• TASK REQUIREMENTS:
Go through the data and report each line that holds the string "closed".

***** MATERIAL SHOWN

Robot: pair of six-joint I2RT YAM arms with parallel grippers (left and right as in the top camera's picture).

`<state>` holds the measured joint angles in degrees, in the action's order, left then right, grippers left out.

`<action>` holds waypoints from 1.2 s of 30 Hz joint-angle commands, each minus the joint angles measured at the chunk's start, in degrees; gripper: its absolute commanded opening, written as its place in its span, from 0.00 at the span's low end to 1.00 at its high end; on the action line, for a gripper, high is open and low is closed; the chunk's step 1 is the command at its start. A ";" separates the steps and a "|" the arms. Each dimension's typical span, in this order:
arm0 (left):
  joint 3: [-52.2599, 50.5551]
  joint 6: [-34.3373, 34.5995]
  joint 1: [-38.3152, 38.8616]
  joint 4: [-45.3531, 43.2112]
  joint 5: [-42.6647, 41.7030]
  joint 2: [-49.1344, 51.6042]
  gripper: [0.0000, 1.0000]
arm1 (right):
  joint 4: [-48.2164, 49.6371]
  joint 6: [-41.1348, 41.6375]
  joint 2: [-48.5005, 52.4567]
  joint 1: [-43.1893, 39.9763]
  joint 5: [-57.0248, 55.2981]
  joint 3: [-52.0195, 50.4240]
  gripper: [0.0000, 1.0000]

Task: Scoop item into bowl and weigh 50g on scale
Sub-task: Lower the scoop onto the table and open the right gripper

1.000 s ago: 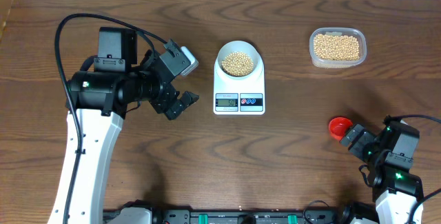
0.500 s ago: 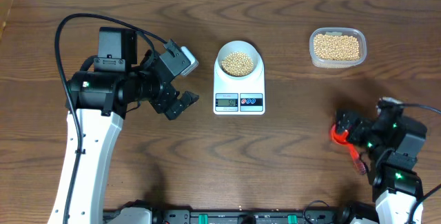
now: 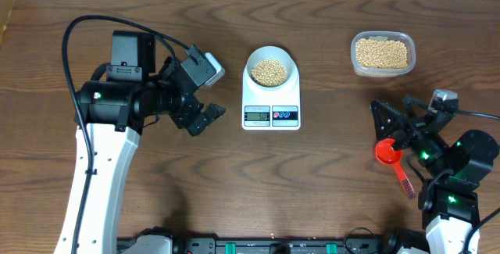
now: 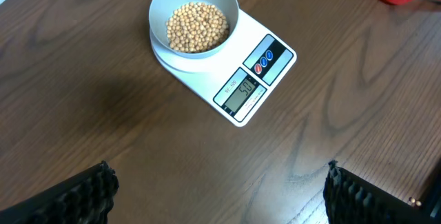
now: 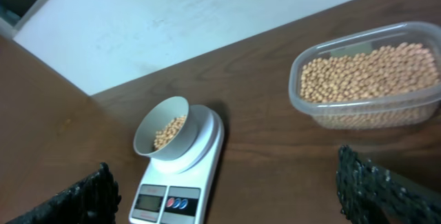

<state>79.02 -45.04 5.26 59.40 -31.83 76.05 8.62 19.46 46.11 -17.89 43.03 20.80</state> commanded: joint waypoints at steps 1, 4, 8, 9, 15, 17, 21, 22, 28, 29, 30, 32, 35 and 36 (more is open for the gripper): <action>1.05 -0.37 -0.20 0.13 -0.94 -0.07 0.98 | -0.85 2.32 -0.09 -0.42 1.92 -0.13 0.99; 1.05 -0.37 -0.20 0.13 -0.94 -0.07 0.98 | -2.08 2.36 0.02 -0.39 1.95 -0.13 0.99; 1.05 -0.35 -0.20 0.13 -0.94 -0.07 0.98 | -2.23 2.36 0.02 -0.42 1.92 -0.13 0.99; 1.05 -0.37 -0.20 0.13 -0.94 -0.07 0.98 | -2.21 2.36 0.02 -0.39 1.95 -0.13 0.99; 1.05 -0.37 -0.20 0.13 -0.94 -0.07 0.98 | -2.45 2.36 0.07 -0.39 2.25 -0.13 0.99; 1.05 -0.35 -0.20 0.13 -0.92 -0.07 0.98 | -3.17 2.36 0.07 -0.39 2.40 -0.13 0.99; 1.05 -0.35 -0.20 0.13 -0.94 -0.09 0.98 | -5.55 2.36 0.15 -0.39 2.40 -0.13 0.99; 1.03 -0.37 -0.20 0.13 -0.94 -0.07 0.98 | -6.01 2.36 0.28 -0.39 2.40 -0.13 0.99; 1.03 -0.35 -0.20 0.13 -0.94 -0.07 0.98 | -10.54 -2.60 -2.43 0.70 1.79 -0.52 0.99; 1.03 -0.37 -0.20 0.13 -0.94 -0.07 0.98 | -11.28 -3.61 -3.13 0.79 1.49 -0.59 0.99; 1.05 -0.35 -0.20 0.13 -0.92 -0.07 0.98 | -12.50 -4.92 -4.46 0.96 1.40 -0.70 0.99; 1.05 -0.37 -0.20 0.13 -0.94 -0.07 0.98 | -15.61 -6.97 -7.96 0.96 1.16 -0.87 0.99; 1.05 -0.37 -0.20 0.13 -0.94 -0.07 0.98 | -19.06 -7.87 -13.05 1.03 -0.76 -1.03 0.99; 1.05 -0.37 -0.20 0.13 -0.94 -0.07 0.98 | -19.91 -8.02 -14.49 1.07 -1.14 -1.11 0.99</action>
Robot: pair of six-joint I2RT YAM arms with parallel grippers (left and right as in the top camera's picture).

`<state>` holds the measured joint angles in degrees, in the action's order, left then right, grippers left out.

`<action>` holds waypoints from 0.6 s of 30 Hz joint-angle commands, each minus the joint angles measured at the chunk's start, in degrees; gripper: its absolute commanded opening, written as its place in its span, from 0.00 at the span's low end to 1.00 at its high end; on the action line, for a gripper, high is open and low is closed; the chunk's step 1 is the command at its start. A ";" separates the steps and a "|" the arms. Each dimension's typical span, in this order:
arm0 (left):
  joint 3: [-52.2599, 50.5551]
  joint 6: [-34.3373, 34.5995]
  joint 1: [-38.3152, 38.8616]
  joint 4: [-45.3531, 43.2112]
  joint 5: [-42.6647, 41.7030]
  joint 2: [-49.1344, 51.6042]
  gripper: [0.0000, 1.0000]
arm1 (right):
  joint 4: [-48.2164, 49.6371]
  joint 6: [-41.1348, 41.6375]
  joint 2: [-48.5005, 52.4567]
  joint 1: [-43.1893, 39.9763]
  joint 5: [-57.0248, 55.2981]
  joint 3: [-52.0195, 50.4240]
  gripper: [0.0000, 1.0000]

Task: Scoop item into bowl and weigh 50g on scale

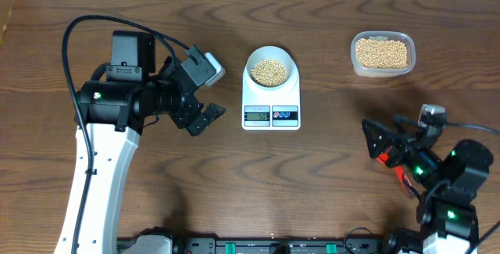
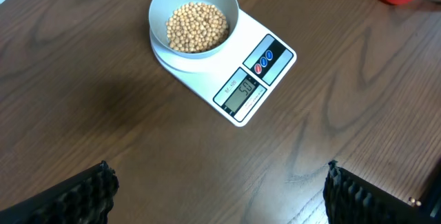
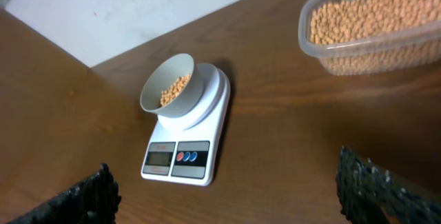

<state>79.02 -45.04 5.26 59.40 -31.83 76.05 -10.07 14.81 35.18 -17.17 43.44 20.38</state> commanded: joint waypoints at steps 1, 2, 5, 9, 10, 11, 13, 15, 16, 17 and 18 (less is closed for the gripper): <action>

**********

• ANSWER SECTION:
`<action>` holds waypoints from 1.2 s of 30 Hz joint-angle commands, each minus the joint angles measured at the chunk's start, in degrees; gripper: its absolute commanded opening, written as its place in its span, from 0.00 at the span's low end to 1.00 at its high end; on the action line, for a gripper, high is open and low is closed; the chunk's step 1 is the command at its start. A ";" separates the steps and a "|" the arms. Each dimension's typical span, in this order:
`<action>` holds waypoints from 0.6 s of 30 Hz joint-angle commands, each minus the joint angles measured at the chunk's start, in degrees; gripper: its absolute commanded opening, written as its place in its span, from 0.00 at the span's low end to 1.00 at its high end; on the action line, for a gripper, high is open and low is closed; the chunk's step 1 is the command at its start. A ";" separates the steps and a "|" the arms. Each dimension's typical span, in this order:
<state>79.02 -45.04 5.26 59.40 -31.83 76.05 -10.07 14.81 35.18 -17.17 43.44 20.38</state> commanded: joint waypoints at steps 1, 2, 5, 9, 10, 11, 13, 15, 16, 17 and 18 (less is closed for the gripper): <action>

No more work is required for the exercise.